In continuing the saga of this month’s theme reflecting on marriage, I wanted to touch on marriage and Jesus’ death and resurrection. I know, odd, but as believers, we are greatly connected to the death and resurrection of Jesus in our earthly marriage. The whole idea of Easter is great but I’d like to pose that the concept of Easter and the celebration of Jesus’ victory should be something we celebrate daily. While there’s a great opportunity for the lost to come to know Christ during the Easter holiday, for those of us who have chosen to walk the path of salvation, we should daily live with the Easter/Resurrection Sunday attitude. Our hearts should bleed the reality of what Christ did on the cross and the joy of knowing that death and hell are overcome by a man who became sin itself in order that we may find freedom. In this freedom we can daily walk in victory despite what comes our way. We have access to God and should carry this in our marriage. Jesus gave us this access.
Jarrod and I have had plenty of funny moments in marriage. We’ve laughed until our tummy hurts and we’ve cried and grieved in prayer with one another. Without going into much detail, in the early months of marriage bliss, Jarrod and I found ourselves on our knees crying out to Jesus. Before that, I only saw Jarrod cry a handful of times. I mean, I could count on one hand and two of those times were on our wedding day. The tears we cried this day were different. We both groaned before the Lord, he more than I for someone we love. We cried out to Jesus and begged for an answer. While we didn’t get an answer we got something greater. We got peace. These were moments we stored in our core memory as forever cherished. This was an intimate moment in our bedroom between Jarrod, myself, and God. A moment that reminded me of Jesus’ death, and resurrection.
In the Garden of Gethsemane, Jesus cried out to his Father (Matthew 26:36-56).
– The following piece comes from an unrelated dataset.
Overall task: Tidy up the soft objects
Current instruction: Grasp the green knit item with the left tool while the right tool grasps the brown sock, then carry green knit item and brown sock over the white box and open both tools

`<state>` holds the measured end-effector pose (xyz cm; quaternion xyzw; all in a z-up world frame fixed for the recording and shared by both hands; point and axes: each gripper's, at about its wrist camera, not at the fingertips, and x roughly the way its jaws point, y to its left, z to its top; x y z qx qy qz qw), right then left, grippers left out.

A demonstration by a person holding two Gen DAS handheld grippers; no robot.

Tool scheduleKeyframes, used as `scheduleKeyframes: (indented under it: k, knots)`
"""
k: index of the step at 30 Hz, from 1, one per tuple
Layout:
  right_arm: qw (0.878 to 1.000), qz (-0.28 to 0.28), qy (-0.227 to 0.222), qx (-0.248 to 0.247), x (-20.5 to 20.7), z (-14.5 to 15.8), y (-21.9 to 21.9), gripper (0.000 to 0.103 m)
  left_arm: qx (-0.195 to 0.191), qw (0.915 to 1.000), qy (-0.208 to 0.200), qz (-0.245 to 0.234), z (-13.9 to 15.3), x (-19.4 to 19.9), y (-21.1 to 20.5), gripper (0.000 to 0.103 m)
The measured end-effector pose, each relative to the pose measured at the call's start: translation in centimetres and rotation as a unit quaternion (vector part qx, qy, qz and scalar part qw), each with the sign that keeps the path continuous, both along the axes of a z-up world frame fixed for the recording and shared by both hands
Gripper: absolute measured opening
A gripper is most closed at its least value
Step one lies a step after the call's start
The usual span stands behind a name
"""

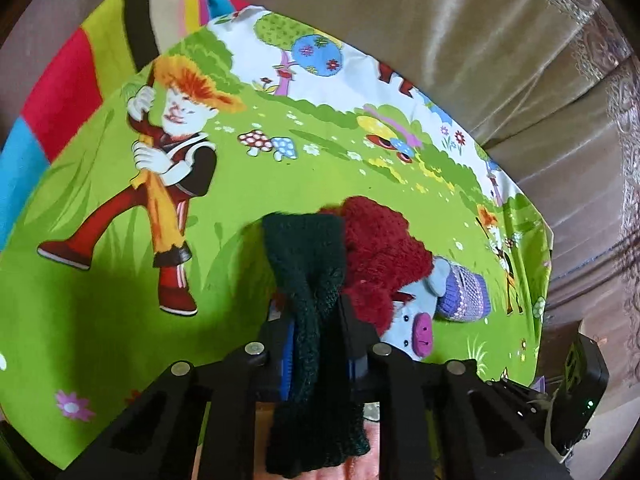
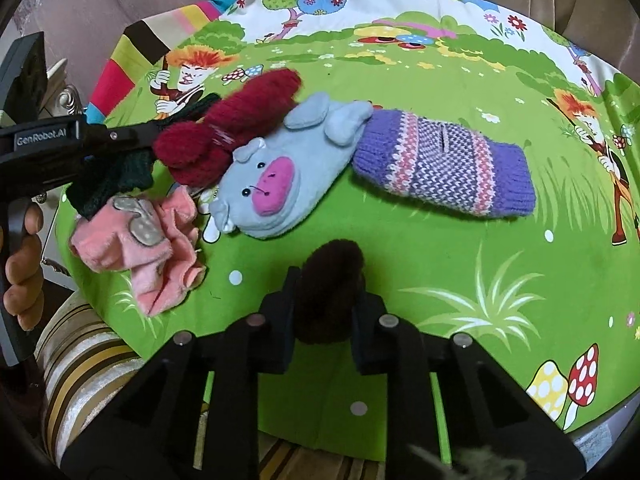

We can read that Jesus was filled with anguish and maybe even dread as to what was about to happen. Here Jesus is more human than He’s ever been throughout the gospel retelling of Jesus’ time on earth. In this garden, on his knees, in the dark, and under the shelter of an olive tree, Jesus cries out in prayer,
“My Father, if it is not possible for this cup to be taken away unless I drink it, may your will be done.”
There is much great symbolism to Jesus’ retreat to the Garden of Gethsemane, but there’s two, in particular, I want to hone in on. The meaning of Gethsemane is “oil press.” It is said in the Garden of Gethsemane is where olives were pressed into oil. We know that oil is significant and symbolic of the atonement of Jesus Christ. In the synoptic gospels, we read the extreme pressure of Jesus’ suffering for all of us. His blood poured out for us and literally bled from His pores. Interestingly, when olives are pressed to make what we know as Olive Oil, they likewise go through extreme pressure and olives ooze out of their pores in blood-red droplets of oil.
Another important thing to note is that Jesus was under an Olive Tree in the Garden of Gethsemane. One of the first accounts of an Olive Tree or Olive Leaf is in the story of Noah and the Ark in Genesis chapter 8. Noah released a dove who later returned to Noah’s ark carrying an olive branch in its beak. This was a sign of God’s promise being fulfilled and a symbol of peace to the world.
During Jesus’ time in the Garden of Gethsemane Jesus was most vulnerable with His Father. He was oil pressed, and in the grief He found great peace. In marriage, I’ve found our bedroom to be our Garden of Gethsemane. It’s the place where Jarrod and I have been most vulnerable with each other. It’s the place where we’ve cried out to our Father and it’s the place we find the most peace. While the comparison is by no means one to downplay the magnitude of what Jesus endured and the awesome wonder of the death and resurrection, Jesus did illustrate to us how we should live here on earth, and in our imitation of Jesus, we often neglect the ugly or gruesome side of this journey. We like the pretty. We enjoy and desire the easy road. But there will be hardships, there will be difficulties, and there will be times when you and your spouse will need to cry out to Jesus in your Gethsemane.
After Jarrod and I got done praying we felt tremendous peace. We didn’t immediately receive an answer or miracle but we did feel a peace that Jesus will work the miracle on behalf of our loved ones. We cried our war cry tears and stretch our arms out clinging to the one who saved us and continues to save us. That night we went to bed with our last words being, may your will be done. We slept in peace. Our circumstance didn’t change, but our hearts did.
When we give up our way for God’s way we often battle with what our hearts desire. Jesus exemplified that obedience is greater than sacrifice. Jesus’ obedience to death on the cross bearing on sin for you and I allows us to live in freedom today. It’s the reason we can have peace in the midst of a storm. It’s the reason we have second chances. It’s the reason we will be able to spend eternity in paradise if we choose the road of salvation. Jesus’ obedience took the posture of not personal will but rather the will of God. My question to you is simple. When you are in your Gethsemane, will it be your will or God’s?